Un'altra forma emersa a partire dalla seconda metà dell'Ottocento è il capitalismo finanziario, allorché speciali banche di affari hanno incominciato a impiegare i risparmi dei loro clienti per finanziare imprese industriali e acquistare e vendere a fini di profitto ‒ sotto forma di azioni ‒ quote di proprietà di industrie. In molti casi tali banche sono diventate proprietarie esse stesse delle industrie o ne hanno assunto il controllo. Infine si parla di capitalismo di Stato per indicare la condizione di un sistema produttivo pesantemente regolato dal potere statale, in cui quest'ultimo in molti casi limita la libera iniziativa e costituisce un settore economico a proprietà pubblica. Il termine capitalismo è diventato corrente nel 19° secolo.

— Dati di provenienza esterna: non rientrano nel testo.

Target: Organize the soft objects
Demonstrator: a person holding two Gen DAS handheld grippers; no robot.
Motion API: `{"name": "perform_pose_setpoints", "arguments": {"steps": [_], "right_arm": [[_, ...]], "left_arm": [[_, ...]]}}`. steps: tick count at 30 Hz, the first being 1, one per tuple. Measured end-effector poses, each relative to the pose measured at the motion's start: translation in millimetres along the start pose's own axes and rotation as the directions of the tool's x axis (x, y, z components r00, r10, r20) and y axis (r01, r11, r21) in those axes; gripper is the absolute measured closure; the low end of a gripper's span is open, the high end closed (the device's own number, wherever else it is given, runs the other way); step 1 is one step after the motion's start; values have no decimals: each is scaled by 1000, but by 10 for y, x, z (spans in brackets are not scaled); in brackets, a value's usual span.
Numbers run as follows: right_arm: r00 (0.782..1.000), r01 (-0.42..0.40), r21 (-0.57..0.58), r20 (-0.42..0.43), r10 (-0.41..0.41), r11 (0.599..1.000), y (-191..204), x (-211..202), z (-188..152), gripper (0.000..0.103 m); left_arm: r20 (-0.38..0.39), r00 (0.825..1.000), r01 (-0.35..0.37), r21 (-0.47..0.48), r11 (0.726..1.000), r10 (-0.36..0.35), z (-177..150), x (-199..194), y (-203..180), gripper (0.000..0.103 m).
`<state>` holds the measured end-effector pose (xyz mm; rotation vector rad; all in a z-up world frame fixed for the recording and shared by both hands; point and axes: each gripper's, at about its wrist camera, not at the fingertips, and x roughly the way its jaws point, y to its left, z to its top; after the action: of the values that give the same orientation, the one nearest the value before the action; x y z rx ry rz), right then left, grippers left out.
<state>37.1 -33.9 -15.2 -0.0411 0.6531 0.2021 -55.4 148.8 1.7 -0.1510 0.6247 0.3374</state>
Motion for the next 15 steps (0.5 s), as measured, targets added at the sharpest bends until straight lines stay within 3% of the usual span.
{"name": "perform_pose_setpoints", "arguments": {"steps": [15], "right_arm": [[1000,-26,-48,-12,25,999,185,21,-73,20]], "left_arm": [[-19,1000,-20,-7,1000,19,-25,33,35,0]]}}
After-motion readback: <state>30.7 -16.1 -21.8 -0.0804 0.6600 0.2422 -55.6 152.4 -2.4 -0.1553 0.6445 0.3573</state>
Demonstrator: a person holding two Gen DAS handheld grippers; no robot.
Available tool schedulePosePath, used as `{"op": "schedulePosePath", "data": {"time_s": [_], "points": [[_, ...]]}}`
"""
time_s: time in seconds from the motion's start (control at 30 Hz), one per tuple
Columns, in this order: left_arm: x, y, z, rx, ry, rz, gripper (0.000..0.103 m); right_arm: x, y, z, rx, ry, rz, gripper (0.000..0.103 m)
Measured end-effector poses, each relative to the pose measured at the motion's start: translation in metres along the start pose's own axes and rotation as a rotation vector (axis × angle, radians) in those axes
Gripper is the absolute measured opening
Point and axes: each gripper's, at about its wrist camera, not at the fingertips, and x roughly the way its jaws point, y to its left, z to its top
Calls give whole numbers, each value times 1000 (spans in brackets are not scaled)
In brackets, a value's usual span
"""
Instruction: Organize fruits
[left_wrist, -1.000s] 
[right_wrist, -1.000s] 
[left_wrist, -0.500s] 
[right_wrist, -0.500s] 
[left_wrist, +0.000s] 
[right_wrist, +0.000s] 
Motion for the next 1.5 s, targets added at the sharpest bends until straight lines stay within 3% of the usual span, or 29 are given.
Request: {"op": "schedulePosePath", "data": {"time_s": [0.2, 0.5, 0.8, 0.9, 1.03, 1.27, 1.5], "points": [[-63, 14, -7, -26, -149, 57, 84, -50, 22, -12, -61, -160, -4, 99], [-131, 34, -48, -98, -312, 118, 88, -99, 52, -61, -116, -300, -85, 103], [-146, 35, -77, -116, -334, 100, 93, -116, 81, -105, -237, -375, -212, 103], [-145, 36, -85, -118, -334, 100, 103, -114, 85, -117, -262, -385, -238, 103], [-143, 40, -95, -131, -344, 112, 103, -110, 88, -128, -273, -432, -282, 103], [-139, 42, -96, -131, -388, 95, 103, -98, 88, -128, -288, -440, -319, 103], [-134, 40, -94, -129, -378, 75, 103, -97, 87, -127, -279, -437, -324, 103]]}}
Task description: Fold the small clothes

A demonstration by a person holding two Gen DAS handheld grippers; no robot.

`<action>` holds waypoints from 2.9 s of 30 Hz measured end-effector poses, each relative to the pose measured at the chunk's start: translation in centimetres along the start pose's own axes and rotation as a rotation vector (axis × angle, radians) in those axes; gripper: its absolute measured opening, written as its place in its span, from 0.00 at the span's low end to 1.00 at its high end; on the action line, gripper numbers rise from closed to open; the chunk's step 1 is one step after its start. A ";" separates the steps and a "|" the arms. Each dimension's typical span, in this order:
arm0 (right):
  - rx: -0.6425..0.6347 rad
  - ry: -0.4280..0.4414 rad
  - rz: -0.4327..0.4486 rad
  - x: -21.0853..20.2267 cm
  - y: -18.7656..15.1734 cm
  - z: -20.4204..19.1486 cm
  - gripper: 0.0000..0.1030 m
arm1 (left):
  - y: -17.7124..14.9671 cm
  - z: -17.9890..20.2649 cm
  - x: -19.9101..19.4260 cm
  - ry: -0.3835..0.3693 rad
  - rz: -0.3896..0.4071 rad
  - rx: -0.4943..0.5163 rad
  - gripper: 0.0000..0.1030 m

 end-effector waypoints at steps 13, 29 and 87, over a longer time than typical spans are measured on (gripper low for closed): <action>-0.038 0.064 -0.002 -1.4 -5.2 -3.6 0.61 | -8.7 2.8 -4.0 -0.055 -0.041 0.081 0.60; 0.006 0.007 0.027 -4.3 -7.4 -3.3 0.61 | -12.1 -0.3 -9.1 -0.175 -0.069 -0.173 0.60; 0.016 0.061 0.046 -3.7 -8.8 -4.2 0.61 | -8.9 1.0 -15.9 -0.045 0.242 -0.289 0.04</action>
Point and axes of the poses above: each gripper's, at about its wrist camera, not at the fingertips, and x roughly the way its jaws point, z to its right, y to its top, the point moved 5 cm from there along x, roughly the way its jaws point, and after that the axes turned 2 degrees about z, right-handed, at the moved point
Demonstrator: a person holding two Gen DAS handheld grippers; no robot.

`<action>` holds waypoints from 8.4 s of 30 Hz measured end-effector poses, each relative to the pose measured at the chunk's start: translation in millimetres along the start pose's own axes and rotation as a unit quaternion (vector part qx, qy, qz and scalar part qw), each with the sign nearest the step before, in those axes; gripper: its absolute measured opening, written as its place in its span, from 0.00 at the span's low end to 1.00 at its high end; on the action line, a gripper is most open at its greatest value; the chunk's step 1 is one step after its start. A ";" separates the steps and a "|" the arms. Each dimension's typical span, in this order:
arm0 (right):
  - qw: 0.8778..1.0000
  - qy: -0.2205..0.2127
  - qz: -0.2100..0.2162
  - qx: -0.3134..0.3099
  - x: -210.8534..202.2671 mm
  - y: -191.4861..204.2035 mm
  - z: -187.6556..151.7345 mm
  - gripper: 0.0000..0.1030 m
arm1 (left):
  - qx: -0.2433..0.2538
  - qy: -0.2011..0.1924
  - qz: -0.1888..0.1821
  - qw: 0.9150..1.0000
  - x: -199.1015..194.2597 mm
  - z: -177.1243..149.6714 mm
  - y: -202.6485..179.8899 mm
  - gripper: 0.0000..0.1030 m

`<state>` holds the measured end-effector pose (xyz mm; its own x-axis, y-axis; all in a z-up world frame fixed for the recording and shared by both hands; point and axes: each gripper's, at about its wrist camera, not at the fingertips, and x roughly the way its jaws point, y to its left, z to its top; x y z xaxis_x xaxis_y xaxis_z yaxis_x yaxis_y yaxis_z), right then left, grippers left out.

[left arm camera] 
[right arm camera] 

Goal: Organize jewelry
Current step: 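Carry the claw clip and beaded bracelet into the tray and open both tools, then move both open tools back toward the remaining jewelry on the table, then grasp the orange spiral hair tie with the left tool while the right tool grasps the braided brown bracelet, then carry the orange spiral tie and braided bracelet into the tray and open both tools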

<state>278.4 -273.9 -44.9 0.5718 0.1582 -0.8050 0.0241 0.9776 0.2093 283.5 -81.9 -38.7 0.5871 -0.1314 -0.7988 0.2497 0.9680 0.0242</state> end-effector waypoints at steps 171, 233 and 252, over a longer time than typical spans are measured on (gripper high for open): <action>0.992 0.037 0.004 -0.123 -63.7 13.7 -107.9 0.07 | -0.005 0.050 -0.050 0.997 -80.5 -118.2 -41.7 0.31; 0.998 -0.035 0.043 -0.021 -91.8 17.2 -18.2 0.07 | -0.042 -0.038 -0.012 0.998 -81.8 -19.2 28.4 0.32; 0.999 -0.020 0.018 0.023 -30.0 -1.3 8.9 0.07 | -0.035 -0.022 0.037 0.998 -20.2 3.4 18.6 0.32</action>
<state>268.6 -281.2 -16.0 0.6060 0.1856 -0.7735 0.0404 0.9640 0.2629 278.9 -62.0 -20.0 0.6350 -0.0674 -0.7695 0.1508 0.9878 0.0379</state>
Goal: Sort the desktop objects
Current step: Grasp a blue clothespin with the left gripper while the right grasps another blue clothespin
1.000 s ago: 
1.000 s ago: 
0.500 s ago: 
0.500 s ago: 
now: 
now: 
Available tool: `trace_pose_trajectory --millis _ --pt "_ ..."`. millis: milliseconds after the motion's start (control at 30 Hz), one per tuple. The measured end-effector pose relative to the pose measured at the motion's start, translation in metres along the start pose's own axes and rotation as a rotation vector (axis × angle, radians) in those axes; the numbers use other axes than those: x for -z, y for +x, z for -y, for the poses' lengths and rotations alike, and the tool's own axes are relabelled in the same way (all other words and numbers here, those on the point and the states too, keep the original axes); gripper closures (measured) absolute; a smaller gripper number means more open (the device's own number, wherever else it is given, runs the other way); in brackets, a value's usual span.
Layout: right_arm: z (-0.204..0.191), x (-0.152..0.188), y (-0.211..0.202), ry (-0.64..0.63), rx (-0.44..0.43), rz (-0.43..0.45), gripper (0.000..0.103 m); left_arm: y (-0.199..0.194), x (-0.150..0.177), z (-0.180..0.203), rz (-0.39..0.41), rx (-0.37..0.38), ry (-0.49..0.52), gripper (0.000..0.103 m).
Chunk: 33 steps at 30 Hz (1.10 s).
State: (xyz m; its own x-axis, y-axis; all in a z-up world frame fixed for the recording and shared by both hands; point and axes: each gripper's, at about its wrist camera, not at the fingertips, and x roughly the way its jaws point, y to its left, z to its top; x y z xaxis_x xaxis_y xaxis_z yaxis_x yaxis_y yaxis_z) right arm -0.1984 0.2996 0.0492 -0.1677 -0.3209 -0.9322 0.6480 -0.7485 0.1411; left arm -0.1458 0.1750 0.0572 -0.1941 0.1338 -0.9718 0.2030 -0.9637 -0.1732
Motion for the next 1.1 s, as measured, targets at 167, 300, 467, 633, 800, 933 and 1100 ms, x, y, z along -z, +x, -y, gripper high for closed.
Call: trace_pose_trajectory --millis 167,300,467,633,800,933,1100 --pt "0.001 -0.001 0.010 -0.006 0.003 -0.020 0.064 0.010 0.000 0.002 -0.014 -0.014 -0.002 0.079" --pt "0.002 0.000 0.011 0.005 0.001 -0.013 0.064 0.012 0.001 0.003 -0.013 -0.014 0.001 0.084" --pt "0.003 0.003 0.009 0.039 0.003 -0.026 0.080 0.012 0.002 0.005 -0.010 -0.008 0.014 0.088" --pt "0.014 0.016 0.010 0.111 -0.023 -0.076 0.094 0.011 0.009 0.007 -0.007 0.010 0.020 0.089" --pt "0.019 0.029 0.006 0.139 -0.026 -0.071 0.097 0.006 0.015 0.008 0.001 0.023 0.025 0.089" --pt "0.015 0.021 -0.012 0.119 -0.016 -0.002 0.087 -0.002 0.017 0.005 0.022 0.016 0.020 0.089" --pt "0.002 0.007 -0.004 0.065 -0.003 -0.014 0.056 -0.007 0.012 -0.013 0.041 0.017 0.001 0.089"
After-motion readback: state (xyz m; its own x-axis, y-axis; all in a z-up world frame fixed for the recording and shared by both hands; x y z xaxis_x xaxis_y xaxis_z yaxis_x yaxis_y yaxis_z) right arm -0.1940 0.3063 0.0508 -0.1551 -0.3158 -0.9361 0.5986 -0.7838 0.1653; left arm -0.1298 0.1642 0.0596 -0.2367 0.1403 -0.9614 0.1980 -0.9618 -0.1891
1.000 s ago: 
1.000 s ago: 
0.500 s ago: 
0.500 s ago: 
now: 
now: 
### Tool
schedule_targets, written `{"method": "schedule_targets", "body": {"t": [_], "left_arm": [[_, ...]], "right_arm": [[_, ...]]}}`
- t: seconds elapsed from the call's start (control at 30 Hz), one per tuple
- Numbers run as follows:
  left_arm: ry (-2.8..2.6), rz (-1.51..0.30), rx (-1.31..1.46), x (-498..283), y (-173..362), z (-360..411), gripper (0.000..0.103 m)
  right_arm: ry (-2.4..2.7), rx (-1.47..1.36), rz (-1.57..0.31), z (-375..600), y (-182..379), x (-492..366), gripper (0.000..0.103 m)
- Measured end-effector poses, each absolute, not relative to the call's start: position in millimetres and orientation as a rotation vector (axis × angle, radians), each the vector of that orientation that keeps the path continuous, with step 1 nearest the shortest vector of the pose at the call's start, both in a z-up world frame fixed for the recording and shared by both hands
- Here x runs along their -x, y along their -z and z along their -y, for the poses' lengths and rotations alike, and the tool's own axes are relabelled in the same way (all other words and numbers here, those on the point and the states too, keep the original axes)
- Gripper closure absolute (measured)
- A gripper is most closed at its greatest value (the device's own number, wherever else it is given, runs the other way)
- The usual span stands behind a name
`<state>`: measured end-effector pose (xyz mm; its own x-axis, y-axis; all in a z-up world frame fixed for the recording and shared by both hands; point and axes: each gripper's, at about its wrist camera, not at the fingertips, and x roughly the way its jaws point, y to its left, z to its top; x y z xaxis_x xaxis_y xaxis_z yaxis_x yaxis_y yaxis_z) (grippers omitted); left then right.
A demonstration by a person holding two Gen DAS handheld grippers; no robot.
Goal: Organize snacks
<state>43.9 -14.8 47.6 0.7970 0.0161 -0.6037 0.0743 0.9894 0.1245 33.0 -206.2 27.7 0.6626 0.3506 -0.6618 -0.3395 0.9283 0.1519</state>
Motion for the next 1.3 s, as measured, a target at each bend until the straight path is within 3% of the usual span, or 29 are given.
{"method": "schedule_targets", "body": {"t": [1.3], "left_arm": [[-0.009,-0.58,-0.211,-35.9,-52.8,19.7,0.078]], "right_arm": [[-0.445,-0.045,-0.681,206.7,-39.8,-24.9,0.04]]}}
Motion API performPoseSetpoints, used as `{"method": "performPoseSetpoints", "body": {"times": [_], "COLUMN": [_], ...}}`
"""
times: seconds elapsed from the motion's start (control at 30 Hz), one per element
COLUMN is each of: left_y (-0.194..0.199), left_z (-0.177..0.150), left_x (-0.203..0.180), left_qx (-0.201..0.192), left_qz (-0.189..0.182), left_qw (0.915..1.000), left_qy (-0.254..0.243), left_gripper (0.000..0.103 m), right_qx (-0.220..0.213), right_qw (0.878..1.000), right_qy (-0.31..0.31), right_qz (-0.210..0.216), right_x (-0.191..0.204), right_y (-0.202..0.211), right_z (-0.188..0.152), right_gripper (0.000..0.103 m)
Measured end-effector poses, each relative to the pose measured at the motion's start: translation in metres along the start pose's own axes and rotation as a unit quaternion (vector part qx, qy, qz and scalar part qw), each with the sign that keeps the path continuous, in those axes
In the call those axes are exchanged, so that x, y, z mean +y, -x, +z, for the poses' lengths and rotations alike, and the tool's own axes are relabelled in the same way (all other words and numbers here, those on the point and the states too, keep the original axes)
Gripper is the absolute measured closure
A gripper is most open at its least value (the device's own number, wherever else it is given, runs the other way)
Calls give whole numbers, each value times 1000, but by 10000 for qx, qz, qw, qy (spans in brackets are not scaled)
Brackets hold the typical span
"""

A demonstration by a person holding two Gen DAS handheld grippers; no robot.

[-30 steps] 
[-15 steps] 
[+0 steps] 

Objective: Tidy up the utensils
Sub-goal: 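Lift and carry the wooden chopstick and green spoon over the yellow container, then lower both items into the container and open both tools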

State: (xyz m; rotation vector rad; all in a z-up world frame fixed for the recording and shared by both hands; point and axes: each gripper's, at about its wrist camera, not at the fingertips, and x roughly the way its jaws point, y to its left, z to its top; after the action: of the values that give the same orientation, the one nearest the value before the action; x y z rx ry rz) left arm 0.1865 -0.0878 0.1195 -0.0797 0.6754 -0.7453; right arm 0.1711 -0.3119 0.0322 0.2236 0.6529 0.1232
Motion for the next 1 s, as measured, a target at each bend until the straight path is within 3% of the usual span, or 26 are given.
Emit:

Le origini del capitalismo vanno ricondotte al tardo Medioevo, allorché nell'Europa centro-occidentale si assistette all'intensificazione degli scambi, al risveglio delle città, a una più forte circolazione della moneta, alla ripresa dei consumi, all'emergere di un ceto di ricchi banchieri e mercanti. Grande importanza ebbero le scoperte geografiche del 15° e 16° secolo, che accrebbero enormemente gli scambi e fecero affluire in Europa oro, argento, nuove materie prime. Fu questa la fase del capitalismo commerciale. Gradualmente emersero le figure del banchiere e del mercante-imprenditore, che impiegava i suoi capitali per comprare la materia prima, affidarne la lavorazione a domicilio a molteplici piccole imprese, raccogliere le merci prodotte e immetterle sul mercato.
Una spinta significativa allo sviluppo capitalistico venne dato nei paesi protestanti dopo il 16° secolo dal calvinismo (v. Calvino e il calvinismo), che ai suoi seguaci prescriveva come un dovere etico di lavorare molto, consumare poco, risparmiare il più possibile e reinvestire i capitali. Tra il 17° e il 18° secolo nell'Europa occidentale emersero grandi manifatture, con decine e centinaia di salariati, dove le macchine operavano ancora grazie all'impiego in primo luogo dell'energia umana.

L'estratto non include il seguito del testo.